The most watched academic event of the past week has been the NIPS 2016 meeting in the beautiful Barcelona. Every year NIPS meetings, there will be very heavyweight tutorial and work published. Today we recommend and share the following articles:

Value Iteration Networks (NIPS 2016 best Paper)

Dual Learning for Machine translation (NIPS 2016)

Review Networks for Caption Generation (NIPS 2016)

Visual question answering with question representation Update (QRU) (NIPS 2016)

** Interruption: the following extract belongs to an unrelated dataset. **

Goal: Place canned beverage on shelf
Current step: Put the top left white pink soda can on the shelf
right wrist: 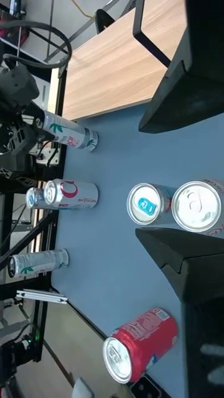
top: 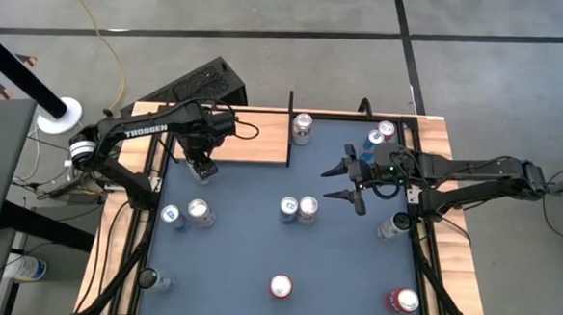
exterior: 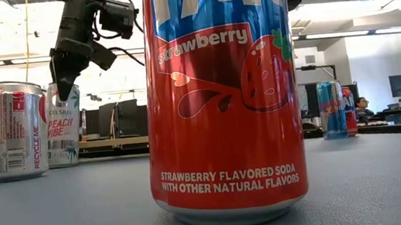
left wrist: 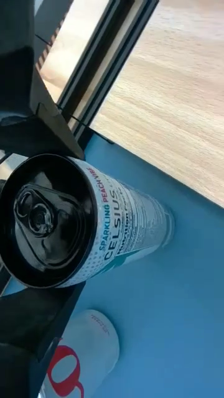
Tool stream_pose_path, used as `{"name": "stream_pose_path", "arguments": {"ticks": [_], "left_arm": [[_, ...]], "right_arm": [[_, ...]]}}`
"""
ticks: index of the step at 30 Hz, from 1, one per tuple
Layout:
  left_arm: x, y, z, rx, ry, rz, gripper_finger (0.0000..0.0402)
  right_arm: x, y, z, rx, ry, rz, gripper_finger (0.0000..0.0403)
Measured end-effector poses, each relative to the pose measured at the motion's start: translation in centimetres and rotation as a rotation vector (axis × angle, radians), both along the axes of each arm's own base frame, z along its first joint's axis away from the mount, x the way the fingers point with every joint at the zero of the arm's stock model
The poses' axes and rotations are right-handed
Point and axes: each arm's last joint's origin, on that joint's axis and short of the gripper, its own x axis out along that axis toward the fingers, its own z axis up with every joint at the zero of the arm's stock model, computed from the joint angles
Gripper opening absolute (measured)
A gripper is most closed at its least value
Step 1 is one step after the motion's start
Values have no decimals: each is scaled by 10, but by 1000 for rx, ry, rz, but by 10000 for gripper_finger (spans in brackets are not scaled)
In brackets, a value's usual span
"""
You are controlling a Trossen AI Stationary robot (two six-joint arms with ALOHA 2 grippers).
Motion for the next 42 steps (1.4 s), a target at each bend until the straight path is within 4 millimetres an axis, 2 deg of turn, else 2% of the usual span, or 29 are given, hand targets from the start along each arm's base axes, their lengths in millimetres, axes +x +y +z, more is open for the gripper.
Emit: {"name": "stream_pose_path", "arguments": {"ticks": [7, 17, 22, 27, 35, 42], "left_arm": [[-7, -3, 10, 42, -32, -42, 323], [-20, -9, 26, 70, -75, -295, 327], [-20, -9, 27, 85, -68, -342, 327], [-17, -7, 24, 84, -82, -331, 327], [-19, -9, 0, 58, -49, -303, 327], [-18, -8, -1, 71, -66, -294, 327]], "right_arm": [[0, 0, 0, -14, -4, 5, 249], [0, 0, 0, -11, -4, 4, 249], [0, 0, 0, -1, -3, 0, 249], [0, 0, 0, 4, -3, -2, 249], [0, 0, 0, 6, -3, -3, 249], [0, 0, 0, -1, -3, -2, 249]]}}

Gated-attention Readers for Text comprehension (iclr 2017 submission)


Vin

Value Iteration Networks (NIPS 2016 best Paper)

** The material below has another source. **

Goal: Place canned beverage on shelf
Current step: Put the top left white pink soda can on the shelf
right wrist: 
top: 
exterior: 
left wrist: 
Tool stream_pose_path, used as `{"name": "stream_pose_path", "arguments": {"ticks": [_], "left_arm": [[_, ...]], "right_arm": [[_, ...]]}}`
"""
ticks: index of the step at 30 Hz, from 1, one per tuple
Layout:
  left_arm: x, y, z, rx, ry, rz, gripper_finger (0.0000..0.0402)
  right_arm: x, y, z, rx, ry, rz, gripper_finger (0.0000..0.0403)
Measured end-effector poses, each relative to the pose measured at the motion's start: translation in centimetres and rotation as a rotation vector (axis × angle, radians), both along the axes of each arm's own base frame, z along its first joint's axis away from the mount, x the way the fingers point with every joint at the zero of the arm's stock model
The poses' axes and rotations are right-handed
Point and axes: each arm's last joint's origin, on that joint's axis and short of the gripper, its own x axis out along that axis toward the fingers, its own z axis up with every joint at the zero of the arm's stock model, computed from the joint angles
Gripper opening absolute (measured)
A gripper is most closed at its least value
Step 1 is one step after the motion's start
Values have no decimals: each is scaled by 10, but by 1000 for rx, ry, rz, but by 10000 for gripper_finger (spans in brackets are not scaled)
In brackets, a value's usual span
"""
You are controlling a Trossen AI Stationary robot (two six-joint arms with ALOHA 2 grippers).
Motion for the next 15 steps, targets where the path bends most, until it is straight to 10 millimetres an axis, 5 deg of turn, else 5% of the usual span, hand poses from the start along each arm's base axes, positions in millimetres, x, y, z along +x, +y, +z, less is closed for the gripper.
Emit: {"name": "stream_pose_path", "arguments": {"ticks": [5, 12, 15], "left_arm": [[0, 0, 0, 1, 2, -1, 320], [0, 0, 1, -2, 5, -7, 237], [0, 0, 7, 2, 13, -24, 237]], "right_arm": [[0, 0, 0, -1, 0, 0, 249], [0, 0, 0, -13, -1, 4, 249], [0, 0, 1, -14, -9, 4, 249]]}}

As this year's NIPS 2016 best Paper winner, I believe that everyone has been a variety of copy before the screen. Deserved a job. The idea behind it is ingenious. The idea of the main motivation from two observations, the first observation is that planning should be as an important part of policy, so should be the ability to planning, as policy representation Part of the G process. Then the second observation, which is the most ingenious, classic the formula of value iteration almost perfectly with convnet match.

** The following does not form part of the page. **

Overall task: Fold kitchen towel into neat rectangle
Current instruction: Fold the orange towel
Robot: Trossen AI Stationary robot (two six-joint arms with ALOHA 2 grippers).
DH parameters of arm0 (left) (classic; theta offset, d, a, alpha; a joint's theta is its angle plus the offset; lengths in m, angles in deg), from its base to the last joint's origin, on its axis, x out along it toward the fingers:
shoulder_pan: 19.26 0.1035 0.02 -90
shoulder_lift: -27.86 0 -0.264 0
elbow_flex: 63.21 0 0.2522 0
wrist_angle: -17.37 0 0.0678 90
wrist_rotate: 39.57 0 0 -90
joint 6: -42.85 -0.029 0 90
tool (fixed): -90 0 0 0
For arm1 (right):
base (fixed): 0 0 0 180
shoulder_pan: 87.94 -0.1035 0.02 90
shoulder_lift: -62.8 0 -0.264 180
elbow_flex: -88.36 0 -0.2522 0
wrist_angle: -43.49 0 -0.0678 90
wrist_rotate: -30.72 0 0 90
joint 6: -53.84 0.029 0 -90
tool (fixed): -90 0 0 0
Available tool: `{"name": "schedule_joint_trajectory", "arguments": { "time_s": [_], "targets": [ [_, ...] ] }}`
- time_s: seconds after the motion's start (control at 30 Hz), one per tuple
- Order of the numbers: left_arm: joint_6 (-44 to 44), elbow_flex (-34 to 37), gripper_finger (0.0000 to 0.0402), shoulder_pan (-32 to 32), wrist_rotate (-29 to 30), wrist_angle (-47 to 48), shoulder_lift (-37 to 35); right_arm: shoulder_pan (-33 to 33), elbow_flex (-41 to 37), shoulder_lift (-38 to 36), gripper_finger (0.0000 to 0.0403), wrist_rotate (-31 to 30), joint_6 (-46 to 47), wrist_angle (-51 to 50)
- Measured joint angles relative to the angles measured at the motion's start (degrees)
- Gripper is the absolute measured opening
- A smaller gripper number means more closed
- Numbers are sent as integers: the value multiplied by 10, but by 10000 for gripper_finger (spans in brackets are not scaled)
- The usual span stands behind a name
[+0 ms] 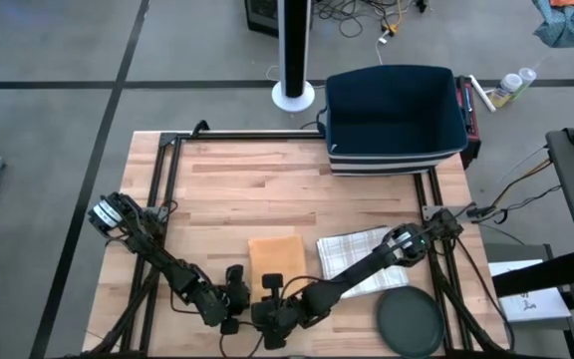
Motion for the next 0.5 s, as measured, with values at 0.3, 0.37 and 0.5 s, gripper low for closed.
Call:
{"name": "schedule_joint_trajectory", "arguments": {
  "time_s": [0.3,0.37,0.5],
  "targets": [
    [5,0,75,0,0,0,0,3,0,0,2,-4,9,-3],
    [5,0,75,0,0,1,0,2,-3,0,3,-3,9,-3],
    [4,0,75,0,-11,7,-1,2,-17,0,17,18,17,-3]
  ]
}}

The first observation has the advantage that they think, after joining planning, can improve the generalization ability of RL model. To this end, they think that the planning module, which is the Value iteration Networks (VIN), should be added between the model, from observation to reactive policy. The following figure:


The second observation is the mapping between the VI formula and the convnet. The classic VI formula is this:


As a result, the VI module of this paper is designed to use R (s,a) as the input of convnet, so R (S,a) is called "reward image" by the author and becomes a multi-layer input image of Convnet. And then, like this picture:


With R (s,a) as convnet input, discounted transition probabilities P is convnet. The max_q corresponds to max pooling. The last multiple stack + re-feed, you can realize the K recurrence iteration--is the Value interation. Use a picture of slides to summarize:



In the author's slides, the author also mentions that, in many cases, we only need to use a portion of policy representation (planning and observation) to get our action. So they also introduced attention to improve efficiency:




Dual-nmt

Dual Learning for Machine translation (NIPS 2016)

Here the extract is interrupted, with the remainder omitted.